When the talk turns to the NIH initiative, though, Austin is all business, armed with charts and timelines to make his points. “The question of the day is, how do you make functional and therapeutic sense of the whole human genome?” he says. “It takes time and capital. Academia has time but lacks capital. Pharma has capital but no time.” The right technology, he says, could change the terms of that equation. Once the NIH-funded network is up and running (Austin plans to fund five or six centers by next year), academic groups will compete for the opportunity to use the Kalypsys machines and other screening technologies – gaining capabilities previously reserved to industry.

That could lead to a wider variety of drug compounds for industry to work on, says Inglese, an expert on biomolecular screening. Instead of chasing frivolous cash cows like anti-impotence pills, companies might be able to derive huge benefits from developing treatments for cancer, diseases of the immune system, and other ailments. And because the new drugs will be based on small molecules, scientists know they will work, instead of knowing that they should work, as is the case with many large-molecule biotech drugs in development.

But Austin and Inglese bristle at the suggestion that their initiative signals a government move into drug development. They maintain that companies will still do the vast majority of the work needed to refine and develop drugs. Instead, what the NIH effort seems to demonstrate is that the border between basic science and technology development is shifting. Perhaps that shift is overdue; the biotech industry, for one, has suffered from premature efforts to translate molecular biology into useful therapies.
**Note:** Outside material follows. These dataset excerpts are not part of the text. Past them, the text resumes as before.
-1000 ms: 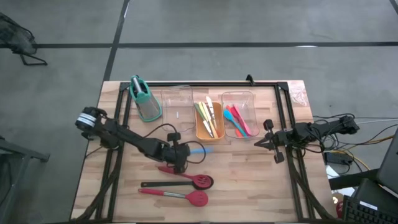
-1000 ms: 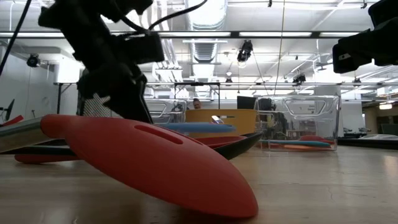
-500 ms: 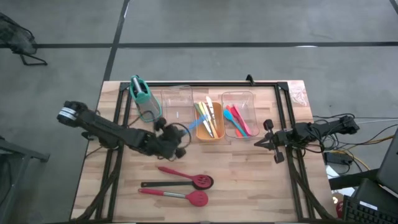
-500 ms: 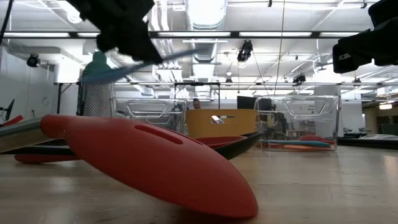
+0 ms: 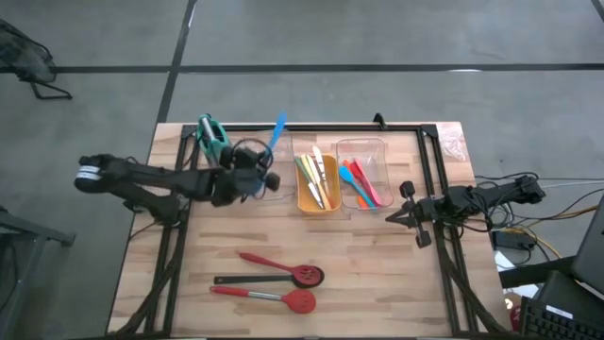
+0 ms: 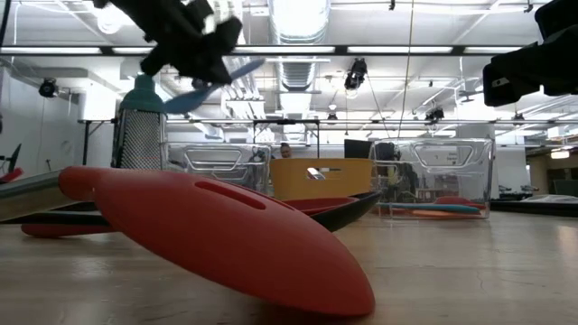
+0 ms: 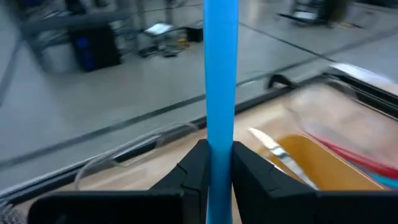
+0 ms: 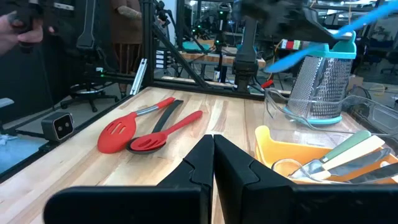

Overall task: Pick & Place Kitchen Items
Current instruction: Put the blue serving spoon into the left transparent bin

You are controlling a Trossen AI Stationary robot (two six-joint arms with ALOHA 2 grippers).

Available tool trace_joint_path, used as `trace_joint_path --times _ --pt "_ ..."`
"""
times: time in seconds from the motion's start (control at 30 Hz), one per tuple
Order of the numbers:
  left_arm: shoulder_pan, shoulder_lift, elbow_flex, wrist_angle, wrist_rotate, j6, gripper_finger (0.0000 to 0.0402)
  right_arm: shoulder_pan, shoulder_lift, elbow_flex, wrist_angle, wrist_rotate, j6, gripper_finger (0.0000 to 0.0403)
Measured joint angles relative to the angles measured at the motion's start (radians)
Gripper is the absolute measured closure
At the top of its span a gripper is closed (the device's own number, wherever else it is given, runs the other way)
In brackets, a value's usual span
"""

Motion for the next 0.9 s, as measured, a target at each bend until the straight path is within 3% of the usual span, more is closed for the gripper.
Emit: trace_joint_path --times 0.37,0.9 --pt "0.125 0.104 0.000 0.010 0.003 -0.014 0.0346 0.000 0.000 0.000 0.000 0.000 0.000 0.0394" --pt "0.145 0.247 -0.002 0.010 0.006 -0.052 0.0346 0.000 0.000 0.000 0.000 0.000 0.000 0.0394"
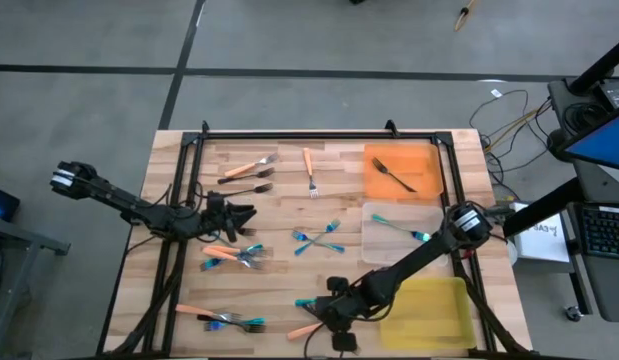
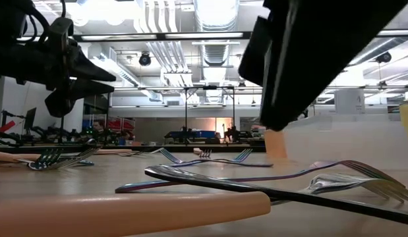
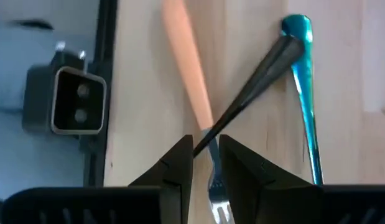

Whatever the implications, this follow-up to the genome project is near and dear to Collins. Big questions remain, he says: “How does the one-dimensional genome function in four-dimensional space and time? How does that go wrong? What can be done to fix it?” Asked to predict how the effort will play out, Collins answers as both a scientist and a physician. “In a decade, we’ll learn a substantial amount about how genes work together and how a cell does what it does,” he says. “We’ll understand the hereditary contribution to diseases such as diabetes and mental illness.”

Will this new marriage of genomic science and drug discovery be a happy one? What bodes well for it is that, ultimately, the two disciplines have a common goal. Back at Kalypsys, McKearn is gathering himself for an off-site meeting. One might ask, in the end, what is really special about what he’s doing. “The end customer for us is the patient,” he says. “We can touch the lives of millions of people in a way that’s unparalleled. That’s what’s keeping us going. We’re not in it for the glory. It’s a quest.”